*** Block opens ***

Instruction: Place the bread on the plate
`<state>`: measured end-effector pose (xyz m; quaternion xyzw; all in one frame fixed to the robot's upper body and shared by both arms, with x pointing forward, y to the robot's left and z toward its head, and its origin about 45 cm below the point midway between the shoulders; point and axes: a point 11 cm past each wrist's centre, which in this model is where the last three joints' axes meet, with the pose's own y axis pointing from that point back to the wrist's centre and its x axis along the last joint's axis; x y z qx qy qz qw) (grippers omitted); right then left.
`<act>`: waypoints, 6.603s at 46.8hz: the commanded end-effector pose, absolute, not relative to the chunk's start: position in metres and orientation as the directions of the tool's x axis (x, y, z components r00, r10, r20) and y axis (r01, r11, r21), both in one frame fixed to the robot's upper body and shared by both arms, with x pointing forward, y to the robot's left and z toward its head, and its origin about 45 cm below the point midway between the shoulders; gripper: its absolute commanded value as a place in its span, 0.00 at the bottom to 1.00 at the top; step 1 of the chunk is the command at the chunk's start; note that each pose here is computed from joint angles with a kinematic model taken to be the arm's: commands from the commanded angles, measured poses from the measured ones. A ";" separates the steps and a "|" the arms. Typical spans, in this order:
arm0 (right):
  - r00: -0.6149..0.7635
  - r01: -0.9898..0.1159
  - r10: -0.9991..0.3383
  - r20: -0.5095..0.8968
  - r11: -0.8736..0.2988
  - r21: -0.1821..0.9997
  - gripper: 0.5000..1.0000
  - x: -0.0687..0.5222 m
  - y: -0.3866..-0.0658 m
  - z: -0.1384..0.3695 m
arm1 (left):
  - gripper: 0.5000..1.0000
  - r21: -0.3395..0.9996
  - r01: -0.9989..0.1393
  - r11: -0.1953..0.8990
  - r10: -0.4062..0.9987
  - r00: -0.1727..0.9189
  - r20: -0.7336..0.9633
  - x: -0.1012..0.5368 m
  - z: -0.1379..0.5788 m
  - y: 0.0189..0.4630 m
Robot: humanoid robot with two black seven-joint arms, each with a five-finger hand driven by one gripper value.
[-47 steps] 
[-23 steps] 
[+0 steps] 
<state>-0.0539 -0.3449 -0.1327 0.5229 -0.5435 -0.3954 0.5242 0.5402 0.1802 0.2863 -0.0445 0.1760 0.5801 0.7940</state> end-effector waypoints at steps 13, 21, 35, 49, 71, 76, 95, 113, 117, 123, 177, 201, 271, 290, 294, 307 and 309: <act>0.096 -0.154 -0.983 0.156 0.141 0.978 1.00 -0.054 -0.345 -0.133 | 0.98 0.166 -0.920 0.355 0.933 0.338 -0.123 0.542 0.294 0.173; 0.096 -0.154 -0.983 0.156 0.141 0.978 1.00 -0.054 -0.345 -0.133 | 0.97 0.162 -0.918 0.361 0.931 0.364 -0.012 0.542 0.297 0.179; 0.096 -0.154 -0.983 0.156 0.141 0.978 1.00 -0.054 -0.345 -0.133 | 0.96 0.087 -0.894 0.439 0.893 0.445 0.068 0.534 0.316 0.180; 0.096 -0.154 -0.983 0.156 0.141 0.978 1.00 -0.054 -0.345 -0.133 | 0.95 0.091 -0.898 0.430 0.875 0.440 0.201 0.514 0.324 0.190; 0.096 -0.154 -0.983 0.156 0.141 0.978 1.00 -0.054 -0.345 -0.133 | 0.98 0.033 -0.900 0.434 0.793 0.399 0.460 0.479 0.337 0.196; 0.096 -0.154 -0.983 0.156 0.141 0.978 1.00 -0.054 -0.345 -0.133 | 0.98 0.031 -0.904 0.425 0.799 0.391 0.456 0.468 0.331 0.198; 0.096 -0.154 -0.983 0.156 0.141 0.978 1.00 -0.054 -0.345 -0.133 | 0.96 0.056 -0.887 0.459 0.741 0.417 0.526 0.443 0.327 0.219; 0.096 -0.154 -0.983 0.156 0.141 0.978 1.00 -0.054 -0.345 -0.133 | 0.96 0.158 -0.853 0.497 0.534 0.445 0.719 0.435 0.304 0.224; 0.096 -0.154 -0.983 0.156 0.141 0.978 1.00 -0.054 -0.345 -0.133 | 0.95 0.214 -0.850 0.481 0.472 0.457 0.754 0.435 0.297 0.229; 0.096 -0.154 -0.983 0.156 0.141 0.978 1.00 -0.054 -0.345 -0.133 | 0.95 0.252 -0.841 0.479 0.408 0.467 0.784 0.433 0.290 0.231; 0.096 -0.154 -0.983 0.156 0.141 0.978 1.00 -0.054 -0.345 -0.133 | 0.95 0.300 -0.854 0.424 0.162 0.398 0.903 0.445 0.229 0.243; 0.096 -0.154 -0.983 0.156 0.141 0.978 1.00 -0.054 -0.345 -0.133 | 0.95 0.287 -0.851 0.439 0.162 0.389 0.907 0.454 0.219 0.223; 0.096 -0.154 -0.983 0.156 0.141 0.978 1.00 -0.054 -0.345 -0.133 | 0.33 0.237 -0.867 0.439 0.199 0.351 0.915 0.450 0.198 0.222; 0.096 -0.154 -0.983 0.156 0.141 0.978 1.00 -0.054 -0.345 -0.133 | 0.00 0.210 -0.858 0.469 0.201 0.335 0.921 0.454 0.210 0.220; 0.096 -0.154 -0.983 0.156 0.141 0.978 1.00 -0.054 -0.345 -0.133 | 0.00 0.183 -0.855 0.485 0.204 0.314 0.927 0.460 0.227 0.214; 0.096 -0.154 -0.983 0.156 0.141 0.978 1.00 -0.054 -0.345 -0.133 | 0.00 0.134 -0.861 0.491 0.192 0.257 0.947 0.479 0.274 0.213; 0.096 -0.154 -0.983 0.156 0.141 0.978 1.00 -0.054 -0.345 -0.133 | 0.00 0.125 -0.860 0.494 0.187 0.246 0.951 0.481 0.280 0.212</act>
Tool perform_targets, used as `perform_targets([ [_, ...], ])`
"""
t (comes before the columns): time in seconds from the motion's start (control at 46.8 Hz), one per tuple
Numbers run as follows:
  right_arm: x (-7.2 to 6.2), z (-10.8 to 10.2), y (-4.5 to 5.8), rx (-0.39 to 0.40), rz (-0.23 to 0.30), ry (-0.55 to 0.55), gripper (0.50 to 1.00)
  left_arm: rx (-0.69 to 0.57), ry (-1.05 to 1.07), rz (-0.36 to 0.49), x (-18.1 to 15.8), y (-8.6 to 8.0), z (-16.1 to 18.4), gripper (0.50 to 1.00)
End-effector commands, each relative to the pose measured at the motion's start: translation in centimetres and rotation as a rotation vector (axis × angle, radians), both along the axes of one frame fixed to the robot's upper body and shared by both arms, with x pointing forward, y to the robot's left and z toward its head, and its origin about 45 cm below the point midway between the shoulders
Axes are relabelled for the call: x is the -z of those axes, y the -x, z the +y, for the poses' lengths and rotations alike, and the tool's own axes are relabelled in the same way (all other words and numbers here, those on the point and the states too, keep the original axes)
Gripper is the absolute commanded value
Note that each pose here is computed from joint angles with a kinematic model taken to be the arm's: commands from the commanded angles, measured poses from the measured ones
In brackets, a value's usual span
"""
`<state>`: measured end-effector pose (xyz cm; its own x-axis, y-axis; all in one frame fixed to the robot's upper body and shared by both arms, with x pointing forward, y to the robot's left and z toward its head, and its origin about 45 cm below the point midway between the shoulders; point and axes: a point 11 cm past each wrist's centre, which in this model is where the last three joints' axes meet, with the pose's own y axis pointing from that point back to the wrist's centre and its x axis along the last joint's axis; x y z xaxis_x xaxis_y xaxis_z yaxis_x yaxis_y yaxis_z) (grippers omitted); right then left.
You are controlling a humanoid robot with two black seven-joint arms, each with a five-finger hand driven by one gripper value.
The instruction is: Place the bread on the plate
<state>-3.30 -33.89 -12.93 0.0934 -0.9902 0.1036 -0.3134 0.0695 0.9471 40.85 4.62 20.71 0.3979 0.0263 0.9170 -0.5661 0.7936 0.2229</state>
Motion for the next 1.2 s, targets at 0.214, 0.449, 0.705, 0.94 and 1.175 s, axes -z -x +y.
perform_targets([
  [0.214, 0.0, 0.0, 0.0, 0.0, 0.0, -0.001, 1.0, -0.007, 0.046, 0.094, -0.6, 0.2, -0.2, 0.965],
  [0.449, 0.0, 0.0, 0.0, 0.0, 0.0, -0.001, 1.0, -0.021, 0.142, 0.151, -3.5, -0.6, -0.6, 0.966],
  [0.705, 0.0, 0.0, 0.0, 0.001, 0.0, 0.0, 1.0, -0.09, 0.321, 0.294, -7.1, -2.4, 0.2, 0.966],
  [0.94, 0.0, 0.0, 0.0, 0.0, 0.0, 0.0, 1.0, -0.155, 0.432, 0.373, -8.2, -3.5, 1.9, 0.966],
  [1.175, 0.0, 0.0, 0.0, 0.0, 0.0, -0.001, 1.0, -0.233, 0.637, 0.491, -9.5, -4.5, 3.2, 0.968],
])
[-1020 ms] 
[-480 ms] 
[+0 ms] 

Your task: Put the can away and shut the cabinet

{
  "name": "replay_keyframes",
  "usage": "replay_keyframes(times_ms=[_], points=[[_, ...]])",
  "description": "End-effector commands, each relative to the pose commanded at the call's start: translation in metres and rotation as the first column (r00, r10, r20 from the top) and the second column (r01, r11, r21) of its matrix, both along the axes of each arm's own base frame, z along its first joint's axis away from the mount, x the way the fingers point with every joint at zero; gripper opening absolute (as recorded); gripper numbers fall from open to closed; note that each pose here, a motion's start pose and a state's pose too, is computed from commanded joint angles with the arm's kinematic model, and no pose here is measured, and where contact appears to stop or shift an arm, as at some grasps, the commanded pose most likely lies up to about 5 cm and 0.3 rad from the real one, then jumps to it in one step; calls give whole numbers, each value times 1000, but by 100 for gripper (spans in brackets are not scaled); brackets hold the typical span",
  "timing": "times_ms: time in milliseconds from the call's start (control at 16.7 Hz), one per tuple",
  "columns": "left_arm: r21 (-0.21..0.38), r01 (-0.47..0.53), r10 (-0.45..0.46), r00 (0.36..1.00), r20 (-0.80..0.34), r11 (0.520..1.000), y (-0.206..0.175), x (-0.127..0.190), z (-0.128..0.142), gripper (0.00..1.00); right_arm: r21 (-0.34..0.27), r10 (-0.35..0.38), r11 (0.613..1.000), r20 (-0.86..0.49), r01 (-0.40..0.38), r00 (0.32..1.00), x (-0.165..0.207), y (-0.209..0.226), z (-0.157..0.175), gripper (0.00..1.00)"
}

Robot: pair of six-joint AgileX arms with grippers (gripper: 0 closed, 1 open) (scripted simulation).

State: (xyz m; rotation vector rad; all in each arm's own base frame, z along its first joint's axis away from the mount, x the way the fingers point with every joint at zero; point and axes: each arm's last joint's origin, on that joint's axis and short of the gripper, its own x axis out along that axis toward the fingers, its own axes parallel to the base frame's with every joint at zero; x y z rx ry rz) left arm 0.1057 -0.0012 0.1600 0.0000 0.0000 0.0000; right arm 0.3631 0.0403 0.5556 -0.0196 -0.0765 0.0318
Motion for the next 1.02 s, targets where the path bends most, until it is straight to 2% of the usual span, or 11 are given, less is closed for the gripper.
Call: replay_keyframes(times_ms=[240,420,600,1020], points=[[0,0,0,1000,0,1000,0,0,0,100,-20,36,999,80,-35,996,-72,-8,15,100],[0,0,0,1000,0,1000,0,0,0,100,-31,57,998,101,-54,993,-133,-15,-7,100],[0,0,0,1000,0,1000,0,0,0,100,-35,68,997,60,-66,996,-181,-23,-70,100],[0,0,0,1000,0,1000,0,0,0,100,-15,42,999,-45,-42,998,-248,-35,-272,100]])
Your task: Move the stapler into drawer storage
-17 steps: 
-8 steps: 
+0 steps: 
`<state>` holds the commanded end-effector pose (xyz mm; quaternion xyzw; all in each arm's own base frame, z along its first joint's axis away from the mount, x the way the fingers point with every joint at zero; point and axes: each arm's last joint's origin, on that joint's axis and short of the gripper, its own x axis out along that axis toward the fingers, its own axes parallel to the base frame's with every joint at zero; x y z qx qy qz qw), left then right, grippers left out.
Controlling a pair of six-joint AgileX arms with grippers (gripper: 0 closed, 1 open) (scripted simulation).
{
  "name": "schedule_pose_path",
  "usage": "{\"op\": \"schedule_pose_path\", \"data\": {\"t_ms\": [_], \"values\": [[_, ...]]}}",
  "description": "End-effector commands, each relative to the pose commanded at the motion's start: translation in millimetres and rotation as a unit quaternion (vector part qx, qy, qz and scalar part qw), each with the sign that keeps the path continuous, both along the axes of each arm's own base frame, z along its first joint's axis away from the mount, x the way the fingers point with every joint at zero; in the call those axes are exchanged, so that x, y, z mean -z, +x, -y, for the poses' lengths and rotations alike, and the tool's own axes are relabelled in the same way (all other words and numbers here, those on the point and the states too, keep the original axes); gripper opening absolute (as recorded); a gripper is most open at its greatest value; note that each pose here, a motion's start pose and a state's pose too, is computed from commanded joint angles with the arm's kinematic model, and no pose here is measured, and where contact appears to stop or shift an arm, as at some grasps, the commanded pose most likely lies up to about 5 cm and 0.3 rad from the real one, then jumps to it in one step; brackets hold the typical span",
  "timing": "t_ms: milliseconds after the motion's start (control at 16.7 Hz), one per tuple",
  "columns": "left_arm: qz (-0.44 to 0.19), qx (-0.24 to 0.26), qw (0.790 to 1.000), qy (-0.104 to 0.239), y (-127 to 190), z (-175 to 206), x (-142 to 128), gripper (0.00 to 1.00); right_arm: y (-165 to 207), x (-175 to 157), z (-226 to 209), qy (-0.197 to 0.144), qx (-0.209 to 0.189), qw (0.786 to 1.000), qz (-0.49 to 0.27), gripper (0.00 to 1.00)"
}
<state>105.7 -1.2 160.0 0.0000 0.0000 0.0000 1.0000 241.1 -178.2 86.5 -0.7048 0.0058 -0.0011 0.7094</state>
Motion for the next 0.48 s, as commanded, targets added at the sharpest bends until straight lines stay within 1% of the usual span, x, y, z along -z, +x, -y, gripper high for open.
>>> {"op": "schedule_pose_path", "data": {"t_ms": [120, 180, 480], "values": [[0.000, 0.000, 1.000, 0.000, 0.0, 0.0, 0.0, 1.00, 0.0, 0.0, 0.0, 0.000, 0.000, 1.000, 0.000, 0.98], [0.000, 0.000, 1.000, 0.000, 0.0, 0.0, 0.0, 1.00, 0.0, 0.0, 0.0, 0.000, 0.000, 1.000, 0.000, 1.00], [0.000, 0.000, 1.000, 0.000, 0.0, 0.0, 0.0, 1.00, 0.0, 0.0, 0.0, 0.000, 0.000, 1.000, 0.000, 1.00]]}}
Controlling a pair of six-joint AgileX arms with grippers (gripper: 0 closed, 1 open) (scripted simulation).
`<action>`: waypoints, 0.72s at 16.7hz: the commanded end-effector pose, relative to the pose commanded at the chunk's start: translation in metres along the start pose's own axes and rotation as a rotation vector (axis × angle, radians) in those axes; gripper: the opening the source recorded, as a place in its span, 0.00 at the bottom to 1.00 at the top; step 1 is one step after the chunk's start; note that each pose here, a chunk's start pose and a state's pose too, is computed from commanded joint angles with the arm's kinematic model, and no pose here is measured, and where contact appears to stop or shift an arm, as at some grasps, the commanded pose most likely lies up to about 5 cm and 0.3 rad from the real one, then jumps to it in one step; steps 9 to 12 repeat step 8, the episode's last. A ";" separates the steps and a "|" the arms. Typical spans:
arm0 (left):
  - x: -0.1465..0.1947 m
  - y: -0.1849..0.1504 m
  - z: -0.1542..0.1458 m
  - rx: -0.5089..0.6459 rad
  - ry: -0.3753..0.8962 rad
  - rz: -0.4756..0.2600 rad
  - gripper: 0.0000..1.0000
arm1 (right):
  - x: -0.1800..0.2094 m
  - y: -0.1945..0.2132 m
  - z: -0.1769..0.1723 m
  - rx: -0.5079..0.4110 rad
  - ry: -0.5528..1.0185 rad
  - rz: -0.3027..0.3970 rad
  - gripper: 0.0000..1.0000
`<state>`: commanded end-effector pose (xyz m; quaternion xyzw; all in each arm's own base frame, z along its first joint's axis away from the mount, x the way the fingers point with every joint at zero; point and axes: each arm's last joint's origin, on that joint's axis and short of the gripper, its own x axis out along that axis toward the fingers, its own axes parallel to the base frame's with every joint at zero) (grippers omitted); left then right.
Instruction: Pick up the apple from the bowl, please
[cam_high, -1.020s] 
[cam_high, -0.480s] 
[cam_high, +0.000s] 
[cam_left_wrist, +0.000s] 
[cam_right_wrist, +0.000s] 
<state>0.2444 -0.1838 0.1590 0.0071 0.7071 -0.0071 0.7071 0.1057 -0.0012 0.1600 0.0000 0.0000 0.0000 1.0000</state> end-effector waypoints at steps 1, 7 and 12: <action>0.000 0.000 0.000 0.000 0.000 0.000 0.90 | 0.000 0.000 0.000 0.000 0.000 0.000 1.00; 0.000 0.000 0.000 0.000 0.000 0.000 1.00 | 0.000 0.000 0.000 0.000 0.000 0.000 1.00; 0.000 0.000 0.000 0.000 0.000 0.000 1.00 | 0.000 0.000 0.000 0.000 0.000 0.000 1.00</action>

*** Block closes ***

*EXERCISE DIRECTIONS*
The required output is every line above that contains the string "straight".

*TASK RESULT*
Motion for the next 1.02 s, targets where the path bends most, until it is straight to 2% of the usual span, or 11 are given, less is closed for the gripper.
Motion for the next 0.48 s, as commanded, targets added at the sharpest bends until straight lines stay within 1% of the usual span, x, y, z along -z, +x, -y, gripper high for open.

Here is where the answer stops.